Lahiri, J. (2003). The Namesake. Boston: Houghton Mifflin. 0618485228
Young Ashoke and Ashima Ganguli have come from Calcutta, India to live in Cambridge, Massachusetts in the late 1960s. Ashoke is an engineering professor at MIT and Ashima is desperately homesick and pregnant. In 1968, Ashima finds herself going into labor and she gives birth to a son in an American hospital. The Gangulis await a letter from Ashima’s grandmother to arrive; one which will have the name for their son. The grandmother has not told anyone the name. This is a Bengali tradition. Somehow, the letter becomes lost before reaching the Gangulis in Massachusetts and the grandmother dies. Another Bengali custom is to give children a pet name as well as a formal one. However, the pet name of Gogol (namesake of the Russian writer) becomes the formal name of the Gangulis’ son. Being an Indian American and the namesake of a Russian writer further complicates the experience of the first generation American in his search for identity. Throughout the rest of the book, Gogol struggles to find himself as a person who has one foot in his parents’ Bengali existence and the other in the pervasive land of his birth, America. Gogol even reaches the point of trying to solve his “name problem.”
The Namesake definitely tells of the Asian Indian experience in the United States. While the story is delivered in third person, most of the narrative is seen through the eyes of protagonist, Gogol Ganguli. A couple of key parts of the book are spent with Ashima Ganguli and these capture the confusion of a person in unfamiliar territory.Yet, it is Gogol and his younger sister, Sonia, who teach their parents about American traditions such as Christmas. Later in the book, Gogol faces further issues of bridging the gap of East and West. There are numerous events within the book where Ashima is hosting a party where Indian food is served and enjoyed in great proportions. As an adult, Gogol compares the experience of eating dinner with the Gangulis to that of dining with the family of a Caucasian woman he dates as an adult. Another element not to be missed in the book is the arranged marriage of Ashoke and Ashima versus marriage for “love” at which the American Gangulis seek.
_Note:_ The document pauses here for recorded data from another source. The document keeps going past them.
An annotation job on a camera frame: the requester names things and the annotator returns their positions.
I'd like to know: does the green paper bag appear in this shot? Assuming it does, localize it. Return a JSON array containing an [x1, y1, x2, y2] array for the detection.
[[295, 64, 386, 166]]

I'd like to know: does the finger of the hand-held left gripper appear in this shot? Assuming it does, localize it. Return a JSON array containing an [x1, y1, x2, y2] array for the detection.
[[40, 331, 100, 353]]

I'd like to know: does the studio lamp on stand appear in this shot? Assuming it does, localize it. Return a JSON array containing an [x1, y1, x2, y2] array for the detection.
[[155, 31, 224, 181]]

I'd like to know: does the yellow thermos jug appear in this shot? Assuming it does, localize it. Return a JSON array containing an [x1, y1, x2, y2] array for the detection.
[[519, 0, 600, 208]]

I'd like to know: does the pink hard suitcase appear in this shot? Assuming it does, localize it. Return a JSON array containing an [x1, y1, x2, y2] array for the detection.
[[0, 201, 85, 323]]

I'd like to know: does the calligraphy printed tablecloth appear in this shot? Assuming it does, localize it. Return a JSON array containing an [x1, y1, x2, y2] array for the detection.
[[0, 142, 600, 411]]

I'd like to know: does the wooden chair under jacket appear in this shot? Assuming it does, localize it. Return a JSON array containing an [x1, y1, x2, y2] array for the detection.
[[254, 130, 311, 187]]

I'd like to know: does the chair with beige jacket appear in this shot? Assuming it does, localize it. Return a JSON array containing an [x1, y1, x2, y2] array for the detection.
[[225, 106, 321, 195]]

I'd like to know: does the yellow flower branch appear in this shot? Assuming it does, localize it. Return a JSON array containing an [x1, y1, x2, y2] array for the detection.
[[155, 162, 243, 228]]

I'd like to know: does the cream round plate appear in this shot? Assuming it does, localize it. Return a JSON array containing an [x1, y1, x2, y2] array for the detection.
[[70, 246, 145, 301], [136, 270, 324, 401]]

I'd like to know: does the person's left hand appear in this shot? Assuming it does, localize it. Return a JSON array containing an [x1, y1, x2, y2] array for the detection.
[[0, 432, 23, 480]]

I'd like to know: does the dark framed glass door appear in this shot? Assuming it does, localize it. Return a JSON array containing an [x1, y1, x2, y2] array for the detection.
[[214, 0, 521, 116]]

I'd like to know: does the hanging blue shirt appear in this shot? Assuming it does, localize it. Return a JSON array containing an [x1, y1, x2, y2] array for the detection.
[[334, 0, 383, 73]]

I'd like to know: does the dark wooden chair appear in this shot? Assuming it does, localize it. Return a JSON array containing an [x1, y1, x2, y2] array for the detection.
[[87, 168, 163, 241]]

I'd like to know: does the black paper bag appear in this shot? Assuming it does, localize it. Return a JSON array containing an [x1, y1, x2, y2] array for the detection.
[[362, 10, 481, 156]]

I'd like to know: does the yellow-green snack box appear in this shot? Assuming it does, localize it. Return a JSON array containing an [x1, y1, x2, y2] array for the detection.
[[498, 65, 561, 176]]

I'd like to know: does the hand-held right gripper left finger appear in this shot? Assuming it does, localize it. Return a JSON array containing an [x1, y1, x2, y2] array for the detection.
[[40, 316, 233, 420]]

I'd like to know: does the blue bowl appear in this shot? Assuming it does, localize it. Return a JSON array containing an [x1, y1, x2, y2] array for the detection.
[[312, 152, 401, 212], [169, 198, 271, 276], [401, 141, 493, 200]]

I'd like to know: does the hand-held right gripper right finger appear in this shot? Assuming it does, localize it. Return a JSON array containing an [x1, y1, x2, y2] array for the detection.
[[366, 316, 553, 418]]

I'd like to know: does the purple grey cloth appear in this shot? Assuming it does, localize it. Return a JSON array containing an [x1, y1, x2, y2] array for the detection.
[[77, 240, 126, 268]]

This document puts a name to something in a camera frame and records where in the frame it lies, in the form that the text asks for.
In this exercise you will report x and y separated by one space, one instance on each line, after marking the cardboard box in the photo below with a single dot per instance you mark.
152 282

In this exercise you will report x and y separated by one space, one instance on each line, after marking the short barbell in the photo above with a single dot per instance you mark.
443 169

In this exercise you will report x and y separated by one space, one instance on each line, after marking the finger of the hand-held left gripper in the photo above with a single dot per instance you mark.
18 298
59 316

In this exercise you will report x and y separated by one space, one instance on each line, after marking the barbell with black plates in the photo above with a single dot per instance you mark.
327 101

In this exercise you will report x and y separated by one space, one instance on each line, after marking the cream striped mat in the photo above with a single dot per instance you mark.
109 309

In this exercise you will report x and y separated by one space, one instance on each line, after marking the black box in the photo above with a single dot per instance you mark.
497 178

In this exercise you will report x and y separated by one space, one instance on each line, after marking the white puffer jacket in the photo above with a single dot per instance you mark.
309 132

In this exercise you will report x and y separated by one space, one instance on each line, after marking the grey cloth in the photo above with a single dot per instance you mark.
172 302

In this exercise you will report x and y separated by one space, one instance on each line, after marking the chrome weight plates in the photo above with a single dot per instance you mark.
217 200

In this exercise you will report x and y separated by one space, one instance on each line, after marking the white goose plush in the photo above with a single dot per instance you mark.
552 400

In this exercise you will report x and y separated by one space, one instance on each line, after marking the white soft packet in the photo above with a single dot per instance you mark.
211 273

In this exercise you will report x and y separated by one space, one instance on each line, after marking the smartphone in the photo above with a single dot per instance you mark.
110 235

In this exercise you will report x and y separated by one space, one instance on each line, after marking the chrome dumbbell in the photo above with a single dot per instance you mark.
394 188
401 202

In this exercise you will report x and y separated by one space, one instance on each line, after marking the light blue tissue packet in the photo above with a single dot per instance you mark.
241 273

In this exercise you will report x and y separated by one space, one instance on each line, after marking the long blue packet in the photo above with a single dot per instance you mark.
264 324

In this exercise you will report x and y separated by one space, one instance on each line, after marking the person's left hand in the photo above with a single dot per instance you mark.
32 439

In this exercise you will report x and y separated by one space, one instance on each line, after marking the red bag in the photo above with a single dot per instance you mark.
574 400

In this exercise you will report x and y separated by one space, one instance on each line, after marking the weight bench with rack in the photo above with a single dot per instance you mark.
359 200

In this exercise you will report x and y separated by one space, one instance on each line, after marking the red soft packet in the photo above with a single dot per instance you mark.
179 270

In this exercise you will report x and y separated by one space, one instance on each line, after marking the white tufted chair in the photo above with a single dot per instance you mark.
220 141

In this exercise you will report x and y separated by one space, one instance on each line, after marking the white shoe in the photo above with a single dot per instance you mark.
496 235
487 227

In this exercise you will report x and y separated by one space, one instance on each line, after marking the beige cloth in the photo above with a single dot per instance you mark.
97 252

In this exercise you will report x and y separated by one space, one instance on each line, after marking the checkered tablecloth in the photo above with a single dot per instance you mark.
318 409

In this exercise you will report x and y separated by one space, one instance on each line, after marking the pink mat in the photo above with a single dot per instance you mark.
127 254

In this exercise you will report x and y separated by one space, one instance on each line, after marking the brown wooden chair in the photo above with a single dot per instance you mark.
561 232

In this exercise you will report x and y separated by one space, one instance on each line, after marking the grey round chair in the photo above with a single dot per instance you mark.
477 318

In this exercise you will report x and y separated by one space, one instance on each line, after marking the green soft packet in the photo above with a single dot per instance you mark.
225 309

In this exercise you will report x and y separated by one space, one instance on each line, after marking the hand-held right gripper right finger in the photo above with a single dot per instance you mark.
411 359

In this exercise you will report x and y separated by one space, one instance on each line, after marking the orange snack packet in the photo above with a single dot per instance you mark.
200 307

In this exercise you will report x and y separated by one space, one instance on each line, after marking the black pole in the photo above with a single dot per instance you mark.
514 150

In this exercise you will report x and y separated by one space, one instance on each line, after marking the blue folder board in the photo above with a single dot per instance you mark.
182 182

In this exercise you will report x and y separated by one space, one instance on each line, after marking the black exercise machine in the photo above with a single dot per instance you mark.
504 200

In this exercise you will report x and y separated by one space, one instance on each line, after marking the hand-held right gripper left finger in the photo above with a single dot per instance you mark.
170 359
I decided to read The Namesake because it illustrates a contemporary immigrant experience in addition to one of a first generation American. When the reader is with Ashima, he or she sees life of a bewildered and lonely woman in a strange place. Then, Gogol shows what it is like to be the link between India and America for his parents. I found both Ashima and Gogol to be sympathetic characters making the best of their respective plights. These two are good hearted and well-intentioned. Also, the Gangulis and most of the other characters in this book were very easy to recognize for me and I am not Bengali. I learned a whole lot about some Indian traditions and moral dilemmas (i.e. vegetarianism, celebrating Christmas, etc).
Not only would I recommend this book to anyone wanting to learn more about Bengali life in America or readers looking for an experience similar to their own, I would suggest this to anyone who enjoys good literature. Jhumpa Lahiri’s characters and situations are very realistic and encourage readers to consider the answers to questions like “Who am I really?” and “Am I defined by my family or my name?” This is a great read for patrons wanting something a little different and edifying. Also, fans of Madame Bovary and ironic situations would appreciate this book. I do not imagine the Christian fiction audience would like it much due to bad language and sexual situations. This is not a light, fluffy book, either. I would be excited to encourage anyone else to read The Namesake.